St Anne’s final year medics graduate early to assist NHS

Update: Sumaiyah Al-Aidarous has also graduated, as of 22 April. 

Many congratulations to our three final year medics who graduated early from their Bachelor of Medicine and Bachelor of Surgery in absentia yesterday in order to assist the NHS with the fight against Coronavirus. They are:

Jessica Kate Davies

Charlotte Zoe Moore

Phoebe Matilda Tupper

Phoebe wrote to us about what she has been doing to assist frontline GPs:

“All the work I have done so far has been quite different to medical school but has given me an appreciation of the work done by parts of the NHS I previously had very little exposure to. I worked for three weeks with the Fetal and Maternal Medicine team, mainly in an administrative role. I rang women to let them know about changes to their appointment schedule and helped to set-up remote clinics by teaching patients how to monitor their blood pressure at home and explaining how to use the video consultation programme. It was really interesting to see how rapidly change can come about – some of the doctors mentioned that they had spent years trying to convince people to start remote clinics and at-home blood pressure monitoring but that, due to the current situation, everything had been accelerated and achieved impressively quickly. Everyone in the department was really friendly and it was rewarding to work with a group of patients for whom interaction with the NHS is unavoidable and who are (understandably) particularly concerned about the consequences of appointments being cancelled, partners not being able to be present for scans and any potential impact of coronavirus on pregnancy (luckily so far no evidence seems to suggest any consequences). 

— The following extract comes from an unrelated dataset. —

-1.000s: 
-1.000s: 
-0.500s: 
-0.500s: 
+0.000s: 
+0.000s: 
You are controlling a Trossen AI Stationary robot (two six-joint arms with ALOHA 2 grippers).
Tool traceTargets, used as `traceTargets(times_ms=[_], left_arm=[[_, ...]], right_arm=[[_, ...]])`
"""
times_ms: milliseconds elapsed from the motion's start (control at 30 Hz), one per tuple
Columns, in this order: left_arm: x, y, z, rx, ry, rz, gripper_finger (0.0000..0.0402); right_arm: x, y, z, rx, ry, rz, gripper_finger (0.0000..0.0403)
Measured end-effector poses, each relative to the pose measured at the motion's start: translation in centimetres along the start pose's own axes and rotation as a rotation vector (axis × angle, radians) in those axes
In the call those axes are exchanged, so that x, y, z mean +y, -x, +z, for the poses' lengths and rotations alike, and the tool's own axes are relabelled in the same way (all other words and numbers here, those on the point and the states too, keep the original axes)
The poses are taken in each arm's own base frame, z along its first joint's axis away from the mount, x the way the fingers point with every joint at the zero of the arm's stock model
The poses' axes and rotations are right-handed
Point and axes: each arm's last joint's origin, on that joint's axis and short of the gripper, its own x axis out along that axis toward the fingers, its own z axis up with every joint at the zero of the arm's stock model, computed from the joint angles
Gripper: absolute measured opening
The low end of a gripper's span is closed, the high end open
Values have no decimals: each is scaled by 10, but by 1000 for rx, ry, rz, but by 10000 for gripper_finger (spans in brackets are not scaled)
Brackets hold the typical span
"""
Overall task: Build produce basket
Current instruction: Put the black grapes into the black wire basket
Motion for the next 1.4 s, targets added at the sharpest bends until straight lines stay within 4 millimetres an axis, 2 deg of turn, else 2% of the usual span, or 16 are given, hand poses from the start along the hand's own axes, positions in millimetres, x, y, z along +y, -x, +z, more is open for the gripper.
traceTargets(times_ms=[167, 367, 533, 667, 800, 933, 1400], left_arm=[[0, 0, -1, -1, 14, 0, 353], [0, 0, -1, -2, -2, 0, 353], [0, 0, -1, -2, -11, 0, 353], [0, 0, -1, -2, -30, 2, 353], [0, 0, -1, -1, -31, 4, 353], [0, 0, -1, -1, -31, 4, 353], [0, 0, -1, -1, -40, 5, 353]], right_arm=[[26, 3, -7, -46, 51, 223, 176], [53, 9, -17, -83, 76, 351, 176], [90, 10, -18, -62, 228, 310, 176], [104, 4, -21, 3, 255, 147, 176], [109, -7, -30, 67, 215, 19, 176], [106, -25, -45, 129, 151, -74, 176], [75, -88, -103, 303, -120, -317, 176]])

Yesterday I started at one of the Coronavirus Hubs that aim to allow patients with symptoms consistent with coronavirus to be reviewed by a GP. GP practices are currently seeing fewer patients in person but these hubs allow patients to be examined and their basic observations to be assessed so that patient safety isn’t compromised. It couldn’t be further from my previous experience of general practice. Patients drive into the car park and have a history taken by one of the GPs over the phone. The GP then dons PPE and examines the patient in their car or, if necessary, takes them into one of the very bare clinic rooms (only furnished with an examining bed) before the patient returns to their car to have another conversation over the phone with the GP about whether they need any treatment, to be reviewed again the following day, or to go to hospital. Our main job is helping the GPs with their PPE, putting on PPE ourselves and then assisting GPs with their examination (which mainly involves carrying the equipment!). We then have to disinfect/dispose of all of the equipment used and clean any areas that have been in contact with the patient or ourselves during the process. Yesterday we saw patients from a whole range of ages and also with a whole spectrum of disease severity. The GPs have been really good about explaining why they ask certain questions, do certain examinations and why they feel certain management is appropriate so I think it will be a very useful learning experience. It has been extremely interesting to see how doctors approach a condition where there is still much to be learnt about the symptoms and clinical course. 

I have enjoyed all of the work I have done so far and I have been very grateful for it giving my days some structure and human interaction!”